There is something much sadder and more deterministic in this play than the Athenian original, in that the pestilence is a stain imprinted on the land that is not so easily removed. It’s almost indelible. In the ancient world, there was also hope that the gods might correct, or reverse, man’s follies. Nemesis can punish, but it can also save. Without this theology, no one is coming to help us.
Zade tells me, »We thought about what kind of ecological disasters might befall those running a large, successful company –«
Ostermeier continues, »The important thing was that there needed to be a connection between Oedipus’ actions and the ecological disaster. Knowing we wanted that, our possibilities were limited. We thought he could be part of nuclear catastrophe.
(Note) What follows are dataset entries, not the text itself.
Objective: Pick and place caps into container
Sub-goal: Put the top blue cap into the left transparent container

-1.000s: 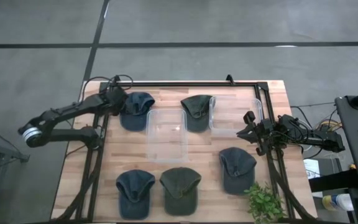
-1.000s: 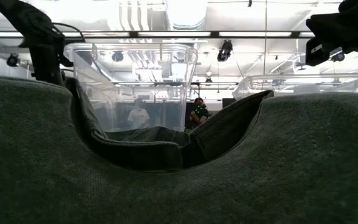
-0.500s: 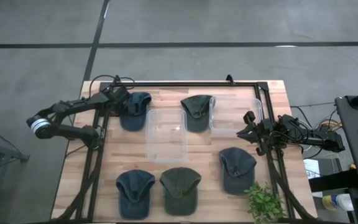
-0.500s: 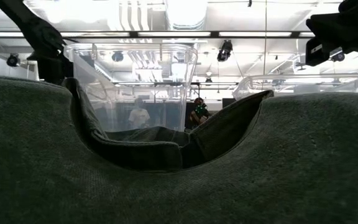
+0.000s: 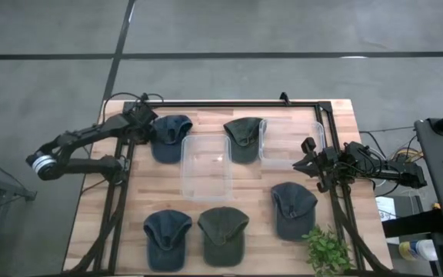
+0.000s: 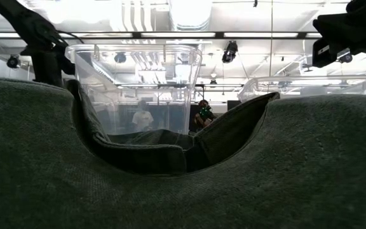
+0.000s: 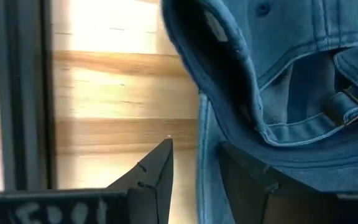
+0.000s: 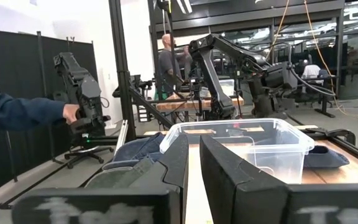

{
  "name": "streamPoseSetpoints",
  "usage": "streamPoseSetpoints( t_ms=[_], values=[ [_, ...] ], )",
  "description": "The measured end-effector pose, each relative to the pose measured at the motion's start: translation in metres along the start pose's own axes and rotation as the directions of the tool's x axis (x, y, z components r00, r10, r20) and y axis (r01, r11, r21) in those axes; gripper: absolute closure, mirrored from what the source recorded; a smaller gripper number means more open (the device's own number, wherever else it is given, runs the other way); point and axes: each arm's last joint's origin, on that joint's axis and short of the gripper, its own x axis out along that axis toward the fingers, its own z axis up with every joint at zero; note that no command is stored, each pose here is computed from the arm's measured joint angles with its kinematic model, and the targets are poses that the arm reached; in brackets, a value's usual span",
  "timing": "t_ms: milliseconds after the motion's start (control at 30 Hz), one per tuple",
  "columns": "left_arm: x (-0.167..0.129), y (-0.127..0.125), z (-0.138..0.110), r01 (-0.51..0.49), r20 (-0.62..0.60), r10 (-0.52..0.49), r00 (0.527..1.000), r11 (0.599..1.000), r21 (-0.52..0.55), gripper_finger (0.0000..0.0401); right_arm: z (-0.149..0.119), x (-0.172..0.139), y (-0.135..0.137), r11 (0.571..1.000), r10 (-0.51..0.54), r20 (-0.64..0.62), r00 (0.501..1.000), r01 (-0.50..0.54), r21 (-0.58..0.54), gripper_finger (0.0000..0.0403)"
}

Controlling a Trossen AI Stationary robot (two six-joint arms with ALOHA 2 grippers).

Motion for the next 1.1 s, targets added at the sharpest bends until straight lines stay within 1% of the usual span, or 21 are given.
streamPoseSetpoints(
  t_ms=[100,300,500,700,867,967,1100],
  values=[
    [0.0,0.002,0.003,0.004,0.009,-0.004,1.0,1.0,-0.008,0.0279,0.0,0.0,0.0,1.0,0.0,0.0,1.0,0.0,0.0,0.0365],
    [0.006,0.0,0.008,0.068,-0.028,-0.068,0.997,0.997,0.019,0.0279,0.0,0.0,0.0,1.0,0.0,0.0,1.0,0.0,0.0,0.0365],
    [0.012,0.0,0.01,0.078,-0.064,-0.077,0.995,0.997,0.013,0.0279,0.0,0.0,0.0,1.0,0.0,0.0,1.0,0.0,0.002,0.0365],
    [0.018,-0.006,0.013,0.171,-0.099,-0.167,0.981,0.985,0.033,0.0279,0.0,0.0,0.0,1.0,0.0,0.0,1.0,0.0,0.0,0.0365],
    [0.022,-0.007,0.013,0.162,-0.114,-0.156,0.981,0.986,0.04,0.0283,0.0,0.0,0.0,1.0,0.0,0.0,1.0,0.0,0.001,0.0365],
    [0.023,-0.007,0.013,0.157,-0.111,-0.151,0.982,0.986,0.053,0.031,0.0,0.0,0.0,1.0,0.0,0.0,1.0,0.0,0.003,0.0365],
    [0.021,-0.007,0.013,0.166,-0.098,-0.159,0.982,0.984,0.071,0.0381,0.0,0.0,0.0,1.0,0.0,0.0,1.0,0.0,0.002,0.0365]
  ],
)
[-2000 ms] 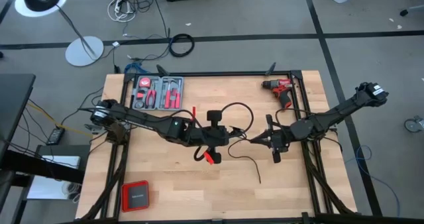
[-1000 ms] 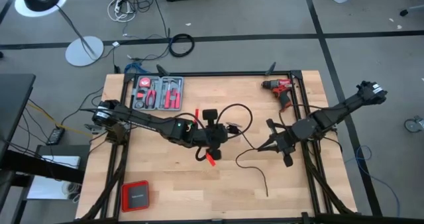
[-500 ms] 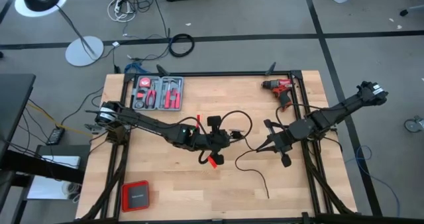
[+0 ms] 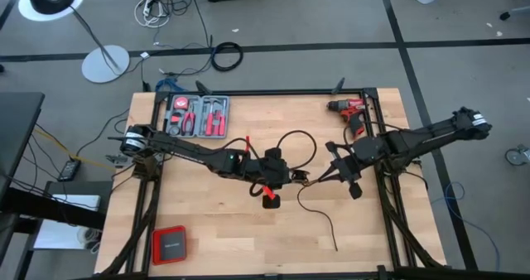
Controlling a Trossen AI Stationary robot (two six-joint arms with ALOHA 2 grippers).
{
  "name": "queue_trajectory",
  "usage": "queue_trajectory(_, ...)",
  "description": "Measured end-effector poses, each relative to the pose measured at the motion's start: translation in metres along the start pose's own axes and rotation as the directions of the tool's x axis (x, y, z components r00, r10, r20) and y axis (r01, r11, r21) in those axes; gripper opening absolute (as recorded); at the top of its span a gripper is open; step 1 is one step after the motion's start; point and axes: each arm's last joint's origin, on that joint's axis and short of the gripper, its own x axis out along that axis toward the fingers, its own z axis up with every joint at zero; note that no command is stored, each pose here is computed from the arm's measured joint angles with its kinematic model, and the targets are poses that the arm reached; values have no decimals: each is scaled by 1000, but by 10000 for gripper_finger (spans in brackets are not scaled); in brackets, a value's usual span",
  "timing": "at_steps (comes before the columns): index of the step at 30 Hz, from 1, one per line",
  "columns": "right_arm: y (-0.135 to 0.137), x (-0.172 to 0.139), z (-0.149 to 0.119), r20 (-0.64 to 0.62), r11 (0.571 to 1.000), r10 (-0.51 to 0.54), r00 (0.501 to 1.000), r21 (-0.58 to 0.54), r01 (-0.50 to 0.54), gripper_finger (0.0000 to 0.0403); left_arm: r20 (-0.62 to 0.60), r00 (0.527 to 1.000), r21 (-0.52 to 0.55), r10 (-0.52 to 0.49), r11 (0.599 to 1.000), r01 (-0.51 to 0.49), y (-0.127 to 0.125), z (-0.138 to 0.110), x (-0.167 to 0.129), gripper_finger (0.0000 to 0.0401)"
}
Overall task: Coil cords
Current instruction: Coil the black wire on the spool
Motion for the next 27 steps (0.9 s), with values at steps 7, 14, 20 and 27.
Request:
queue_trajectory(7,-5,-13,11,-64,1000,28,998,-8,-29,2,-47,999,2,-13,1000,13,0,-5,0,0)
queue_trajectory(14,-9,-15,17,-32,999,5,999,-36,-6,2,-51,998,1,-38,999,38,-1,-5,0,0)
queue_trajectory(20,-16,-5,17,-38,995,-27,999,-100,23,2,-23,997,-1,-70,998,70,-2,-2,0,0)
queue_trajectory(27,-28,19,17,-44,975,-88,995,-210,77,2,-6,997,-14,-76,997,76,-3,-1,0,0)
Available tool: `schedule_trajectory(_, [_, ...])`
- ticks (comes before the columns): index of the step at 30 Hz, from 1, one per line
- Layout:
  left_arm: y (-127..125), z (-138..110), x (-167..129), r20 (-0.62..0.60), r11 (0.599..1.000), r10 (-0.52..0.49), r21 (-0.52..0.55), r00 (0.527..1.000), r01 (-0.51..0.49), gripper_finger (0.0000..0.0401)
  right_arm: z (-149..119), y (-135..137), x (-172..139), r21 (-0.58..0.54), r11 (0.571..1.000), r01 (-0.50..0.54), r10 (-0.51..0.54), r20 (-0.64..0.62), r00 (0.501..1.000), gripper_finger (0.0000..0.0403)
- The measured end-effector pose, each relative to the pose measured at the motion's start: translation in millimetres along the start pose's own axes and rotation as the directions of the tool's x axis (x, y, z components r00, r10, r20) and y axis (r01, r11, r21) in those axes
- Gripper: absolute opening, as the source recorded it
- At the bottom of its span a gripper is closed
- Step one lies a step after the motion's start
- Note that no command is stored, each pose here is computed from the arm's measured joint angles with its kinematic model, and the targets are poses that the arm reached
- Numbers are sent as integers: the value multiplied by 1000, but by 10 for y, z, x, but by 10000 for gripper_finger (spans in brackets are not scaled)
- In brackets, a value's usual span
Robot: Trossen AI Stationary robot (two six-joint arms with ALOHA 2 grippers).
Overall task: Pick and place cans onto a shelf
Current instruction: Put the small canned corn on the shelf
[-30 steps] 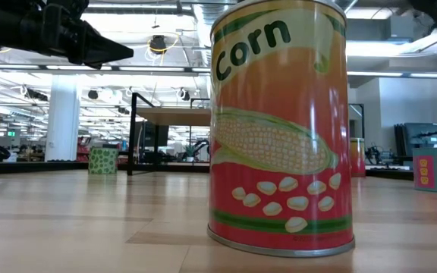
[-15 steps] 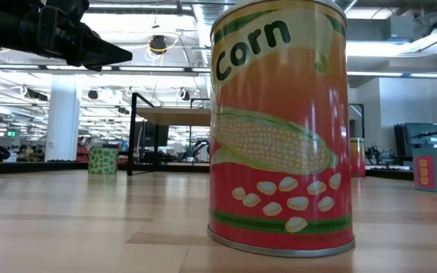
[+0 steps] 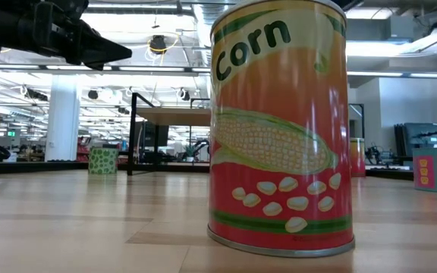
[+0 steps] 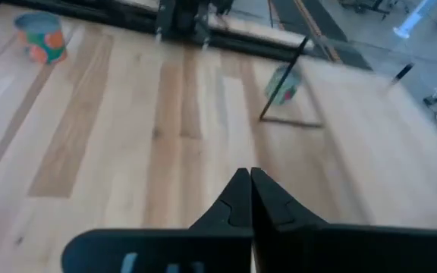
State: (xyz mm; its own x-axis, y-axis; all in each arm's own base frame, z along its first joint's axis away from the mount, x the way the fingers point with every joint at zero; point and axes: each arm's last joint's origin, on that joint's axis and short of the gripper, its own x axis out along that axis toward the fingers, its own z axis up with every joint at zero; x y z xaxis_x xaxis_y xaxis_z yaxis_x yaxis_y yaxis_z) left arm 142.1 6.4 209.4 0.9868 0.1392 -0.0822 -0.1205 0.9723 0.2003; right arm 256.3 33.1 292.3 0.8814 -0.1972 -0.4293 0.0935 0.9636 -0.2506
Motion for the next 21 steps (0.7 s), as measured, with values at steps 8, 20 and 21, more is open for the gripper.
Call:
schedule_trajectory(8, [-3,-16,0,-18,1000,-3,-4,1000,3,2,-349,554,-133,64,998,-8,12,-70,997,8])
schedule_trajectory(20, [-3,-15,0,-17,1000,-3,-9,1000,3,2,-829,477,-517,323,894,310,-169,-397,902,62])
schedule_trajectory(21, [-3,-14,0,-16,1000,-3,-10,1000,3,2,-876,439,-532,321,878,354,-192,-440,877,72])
We also considered a pandemic but found it difficult to imagine how it could be Oedipus’s responsibility. I am glad we did not go that route. We needed a more metaphorical solution, not an issue play about one–and–a–half years after Covid–19. That would be too banal«.
I ask, »Is there, nonetheless, a shadow of the Corona years over the production?«
Ostermeier replies, »Not only one-and-a-half years of Corona but everything linked to global crisis: the heat in the west coast, the 45 C temperatures experienced in Vancouver, the fires in Greece. Not only the floods we experienced in Germany, but also those in Bangladesh and China. All are manmade global catastrophes–«
»Even Covid–19 is spread by ourselves–« I say.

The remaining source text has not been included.